Senator Shanika Henson, sponsor of Senate Bill 509, told the Senate Judicial Proceedings Committee on Feb. 7 the bill would close “a loophole” in Maryland’s assisted outpatient treatment (AOT) law by prohibiting people under court-ordered AOT from possessing firearms while they are subject to the program. “It is a critical part of the treatment…for suicide prevention,” Henson said, urging a favorable report.
The bill prompted extended questions from committee members about how it would overlap with Maryland’s extreme risk protective order (ERPO) law and how enforcement would work. Henson said the prohibition would be enforced in a manner analogous to ERPOs: the court would issue the order and, if necessary, a sheriff could enforce firearms turnover. She described AOT respondents as a “very narrow classification” — people with serious and persistent mental illness under a court-ordered, structured outpatient plan — and framed the bill primarily as a suicide-prevention measure.
Opponents at the hearing said the bill could have unintended collateral consequences. Crystal Williams of the Office of the Public Defender and Courtney Bergen of Disability Rights Maryland said AOT does not require a finding of dangerousness and that placing all AOT respondents into a firearms-disqualification category may subject people to severe collateral harms. Bergen, who said she has lived experience with the background-check system, described personal consequences after being entered into the federal NICS/NCIC database and said the listing had complicated employment and licensing. “When we pass these laws that have very broad implications without a requirement of a dangerousness finding…, the consequences are huge,” Bergen said.

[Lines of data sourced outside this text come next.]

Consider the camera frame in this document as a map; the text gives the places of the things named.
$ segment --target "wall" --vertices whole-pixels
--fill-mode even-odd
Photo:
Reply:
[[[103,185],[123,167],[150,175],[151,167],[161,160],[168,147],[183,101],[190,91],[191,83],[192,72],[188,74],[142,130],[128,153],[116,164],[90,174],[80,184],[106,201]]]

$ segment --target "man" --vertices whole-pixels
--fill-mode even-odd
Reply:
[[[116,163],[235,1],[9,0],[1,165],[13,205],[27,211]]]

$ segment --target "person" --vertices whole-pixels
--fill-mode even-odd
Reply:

Members pressed sponsors on scope and evidence. Senator Fulton and others asked whether research supports a categorical prohibition; Henson repeatedly pointed to suicide-prevention data and to testimony from public-health researchers (she referenced analysis by Johns Hopkins in the hearing). Committee members also raised concerns about compliance with federal rules limiting NICS reporting to certain involuntary civil commitments; witnesses noted disability-rights groups’ letters arguing that using NICS for AOT respondents could contravene federal limits and produce discrimination or other harms.

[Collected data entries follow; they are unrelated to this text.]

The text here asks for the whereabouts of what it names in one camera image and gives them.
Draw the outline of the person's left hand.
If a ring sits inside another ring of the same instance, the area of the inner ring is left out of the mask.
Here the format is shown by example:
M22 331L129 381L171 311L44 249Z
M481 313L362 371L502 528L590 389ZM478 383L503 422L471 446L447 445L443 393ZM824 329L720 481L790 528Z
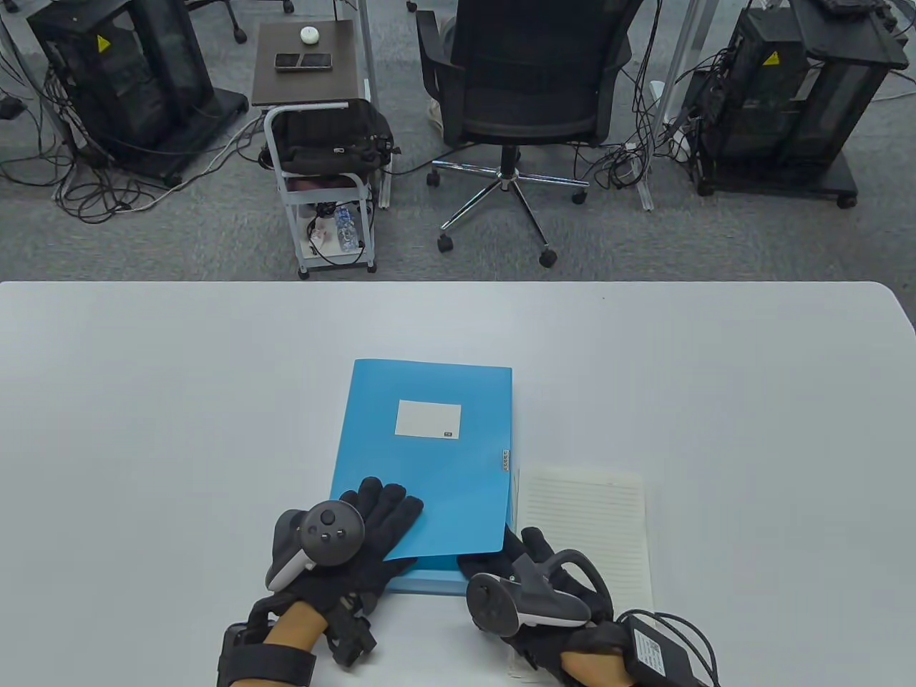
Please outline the person's left hand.
M311 651L326 638L333 659L350 668L375 648L369 615L389 583L408 572L415 559L392 560L389 554L421 516L424 504L400 484L382 484L364 478L357 490L340 496L364 525L362 542L354 555L337 565L315 564L305 552L302 536L310 529L309 511L289 510L274 529L271 566L265 584L272 593L271 615L277 618L268 642Z

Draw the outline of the person's right hand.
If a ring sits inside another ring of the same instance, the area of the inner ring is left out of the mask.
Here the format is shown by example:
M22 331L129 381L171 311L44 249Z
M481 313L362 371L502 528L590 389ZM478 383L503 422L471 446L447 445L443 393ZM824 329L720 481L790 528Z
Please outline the person's right hand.
M472 622L531 668L562 685L633 685L623 664L630 641L614 619L608 586L582 553L554 552L542 531L506 530L500 552L465 554Z

No final action was recorded on SB 509 during the hearing. Committee discussion focused on whether the proposal could be tailored to protect people at genuine risk of harming themselves while avoiding unnecessary entries into background-check systems that produce collateral disadvantages for people with disabilities.

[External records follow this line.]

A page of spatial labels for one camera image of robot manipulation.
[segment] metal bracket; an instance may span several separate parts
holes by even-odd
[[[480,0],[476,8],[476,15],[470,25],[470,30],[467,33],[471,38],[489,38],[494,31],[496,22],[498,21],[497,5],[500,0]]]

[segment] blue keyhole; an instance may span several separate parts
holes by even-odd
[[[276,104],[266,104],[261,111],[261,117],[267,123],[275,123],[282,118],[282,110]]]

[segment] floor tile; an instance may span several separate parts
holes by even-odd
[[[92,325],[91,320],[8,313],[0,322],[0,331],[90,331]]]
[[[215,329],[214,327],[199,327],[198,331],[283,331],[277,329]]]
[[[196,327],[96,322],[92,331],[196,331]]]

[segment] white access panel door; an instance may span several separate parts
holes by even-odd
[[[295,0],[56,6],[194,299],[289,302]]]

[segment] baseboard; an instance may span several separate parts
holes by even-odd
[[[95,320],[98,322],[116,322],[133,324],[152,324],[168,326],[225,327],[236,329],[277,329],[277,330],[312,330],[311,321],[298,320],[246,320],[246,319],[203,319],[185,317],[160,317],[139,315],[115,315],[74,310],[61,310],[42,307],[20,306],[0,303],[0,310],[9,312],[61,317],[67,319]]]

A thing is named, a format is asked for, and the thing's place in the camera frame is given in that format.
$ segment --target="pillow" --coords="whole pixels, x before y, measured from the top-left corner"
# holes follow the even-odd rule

Why it matters: The hearing highlighted a policy tension seen in several states — balancing measures that reduce firearm access among people deemed at elevated suicide risk against procedural protections and federal limits on background-check reporting. SB 509 would directly affect a subset of Marylanders subject to court-ordered AOT and could change interactions among behavioral-health courts, law enforcement, and federal background-check databases.